How is moving the last digit of a number to the front and multiplying related to multiplicative orders?
There seems to be a relationship between multiplicative orders modulo $n$ and a puzzle Presh Talwalkar gave a few days ago at https://www.youtube.com/watch?v=1lHDCAIsyb8
I'm hoping someone can give a more rigorous explanation of the pattern I see.
$\bullet\textbf{ The Puzzle }\bullet$
He states the puzzle as: "What Positive Number Doubles When Its Last Digit Becomes Its First Digit?"
For example, the smallest solution - assuming base-10 representation - is $105263157894736842$. Which means that $$(2)\cdot105263157894736842 \quad\ \ \ $$ $$||$$ $$210526315789473684$$
Naturally, one can proceede to find solutions in other bases. The base-5 solution is $$(2)\cdot102342_5 \quad\ \ \ $$ $$||$$ $$210234_5$$
$\bullet\textbf{ Multiplicative Order Connection }\bullet$
The base-10 solutions is $18$ digits and the base-5 solution is $6$ digits. I wrote a program to generate the smallest solution in all bases and then counted the number of digits in each such solution. Here's the sequence, starting with base-2 $$2,4,3,6,10,12,4,8,18,6,11,20,...$$ $$\uparrow \quad\quad\quad\quad\ \uparrow \quad\quad$$ $$\text{Base-} 5 \quad\quad\quad \text{Base-} 10 \quad\quad$$ A quick search on http://oeis.org/ shows that these numbers are the multiplicative order of $$2\ (\text{mod } 2B-1)$$ where $B$ is the representation base we are working in.

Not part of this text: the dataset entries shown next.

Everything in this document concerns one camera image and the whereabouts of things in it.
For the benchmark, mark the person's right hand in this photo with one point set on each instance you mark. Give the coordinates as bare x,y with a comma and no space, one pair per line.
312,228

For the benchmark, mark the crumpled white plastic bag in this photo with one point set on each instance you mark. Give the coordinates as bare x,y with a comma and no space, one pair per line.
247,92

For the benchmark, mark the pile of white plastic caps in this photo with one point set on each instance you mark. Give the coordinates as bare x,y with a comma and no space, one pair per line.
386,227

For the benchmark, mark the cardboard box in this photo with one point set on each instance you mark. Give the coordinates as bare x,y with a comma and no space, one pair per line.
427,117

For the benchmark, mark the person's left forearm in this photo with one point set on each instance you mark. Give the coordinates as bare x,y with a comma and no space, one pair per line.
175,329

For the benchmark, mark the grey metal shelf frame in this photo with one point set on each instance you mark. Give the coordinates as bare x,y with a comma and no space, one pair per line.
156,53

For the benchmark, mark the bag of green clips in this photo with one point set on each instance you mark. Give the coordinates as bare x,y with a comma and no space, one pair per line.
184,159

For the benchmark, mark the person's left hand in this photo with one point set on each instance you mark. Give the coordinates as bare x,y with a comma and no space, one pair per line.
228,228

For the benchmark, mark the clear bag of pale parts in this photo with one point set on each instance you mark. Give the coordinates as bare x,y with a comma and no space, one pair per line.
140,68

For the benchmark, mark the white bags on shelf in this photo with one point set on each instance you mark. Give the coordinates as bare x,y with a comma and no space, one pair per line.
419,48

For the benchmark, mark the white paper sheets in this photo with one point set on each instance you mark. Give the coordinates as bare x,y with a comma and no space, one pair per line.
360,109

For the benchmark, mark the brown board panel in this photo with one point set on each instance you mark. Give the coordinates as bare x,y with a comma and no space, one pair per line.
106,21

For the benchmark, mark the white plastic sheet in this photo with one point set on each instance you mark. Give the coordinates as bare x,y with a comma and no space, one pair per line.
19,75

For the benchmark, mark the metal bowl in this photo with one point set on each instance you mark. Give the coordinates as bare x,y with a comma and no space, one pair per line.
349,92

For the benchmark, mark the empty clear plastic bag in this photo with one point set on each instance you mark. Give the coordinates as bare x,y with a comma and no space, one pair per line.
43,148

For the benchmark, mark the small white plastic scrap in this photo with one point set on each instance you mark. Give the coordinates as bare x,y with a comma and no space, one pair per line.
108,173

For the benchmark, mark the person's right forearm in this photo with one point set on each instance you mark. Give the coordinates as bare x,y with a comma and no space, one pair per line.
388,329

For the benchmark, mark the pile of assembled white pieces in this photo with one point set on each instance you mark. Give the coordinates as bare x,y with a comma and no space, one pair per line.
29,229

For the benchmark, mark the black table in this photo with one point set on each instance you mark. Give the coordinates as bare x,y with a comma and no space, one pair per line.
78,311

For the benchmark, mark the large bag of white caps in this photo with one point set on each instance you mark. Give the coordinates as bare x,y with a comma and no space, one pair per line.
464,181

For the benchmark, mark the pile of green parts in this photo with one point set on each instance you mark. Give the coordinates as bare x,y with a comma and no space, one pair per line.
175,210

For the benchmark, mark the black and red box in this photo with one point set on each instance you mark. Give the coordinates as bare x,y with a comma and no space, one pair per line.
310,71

See http://oeis.org/A002326
This puzzle can be further generalized by finding numbers that triple instead of double upon moving the last digit to the front. Let's introduce an arbitrary multiplying factor: $k$
So the solutions mentioned above and Talwalkar's puzzle are a particular case when $k=2$
For a different example, let's look at $k=5$ in base-7. The smallest solution is $$(5) \cdot 1013042156536245_7 \quad\ \ \ $$ $$||$$ $$5101304215653624_7$$
This solution is $16$ digits long. As we did before for base-10, we can write out a sequence of the number of digits in each base's solution starting with base-2 $$6,6,9,2,14,16,4,5,42,18,...$$ $$\uparrow\ \ $$ $$\text{Base-}7\ \ $$ Another search on http://oeis.org/ quickly shows that these numbers are the multiplicative order of $$5\ (\text{mod } 5\cdot7-1)\quad\text{or rather}\quad 5 \ (\text{mod }34)$$
$\bullet\textbf{ A Conjecture }\bullet$
The pattern might be clear now. After checking other cases, it seems that the smallest positive number in any base $B$ - which is $k$ times the value gotten by moving it's last digit to the front - has a number of digits equal to the multiplicative order of $$k\ (\text{mod } Bk-1)$$ I can see how multiplicative order would be related to this problem. But I can't find an exact reason why this relationship should be so. Is there an intuitive reason?
Solution 1:
Given some solution in base $B$ - let's start by assigning the variable $x$ to the digit that get's moved to the front and assigning to the variable $y$ to the rest of the number (Talwalkar did this in his video). So if we have a multiplying factor of $k$ we are looking for a solution to $$k(By+x)=B^nx+y$$ $$\text{where}\quad 0<x<B \quad\text{and}\quad n > \text{log}_B(y) \quad\text{and}\quad B\geq2 \quad\text{and}\quad 2\leq k < B$$ rearranging we get $$y = \frac{x(B^n-k)}{Bk-1}$$ Since $y$ is an integer we conclude that either $x$ or $B^n-k$ is divisible by $Bk-1$. But $x$ can't be divisible by $Bk-1$ because we have $$x<B<2B-1\leq Bk-1\quad\Rightarrow\quad x<Bk-1$$ Therefore $B^n-k$ must be divisible by $Bk-1$. Accordingly we write $$B^n-k\equiv 0\ (\text{mod }Bk-1)$$ $$\Updownarrow$$ $$ \quad\quad\quad\quad\quad\quad k\equiv B^n\ (\text{mod }Bk-1) \quad\quad\quad\quad\quad(1) $$ We are almost there. Next we need to note a simple property of our modular arithmetic, namely that $Bk$ has a remainder of $1$ when divided by $Bk-1$ (duh). So we say that $$Bk\equiv 1\ (\text{mod }Bk-1)$$ $$\Downarrow$$ $$ \quad\quad\quad\quad\quad\quad (Bk)^n\equiv 1\ (\text{mod }Bk-1) \quad\quad\quad\quad\quad(2) $$ Now we multiply the left and right sides of equations $(1)$ and $(2)$ respectively and observe $$k\cdot(Bk)^n\equiv B^n\cdot1\ (\text{mod }Bk-1)$$ $$\Downarrow$$ $$k^{n+1}B^n\equiv B^n\ (\text{mod }Bk-1)$$ $$\Downarrow$$ $$k^{n+1}\equiv 1\ (\text{mod }Bk-1)$$ Which means that $n+1$ is the multiplicative order of $k\ (\text{mod }Bk-1)$. But before we conclude that the solution also has $n+1$ digits, more needs to be said.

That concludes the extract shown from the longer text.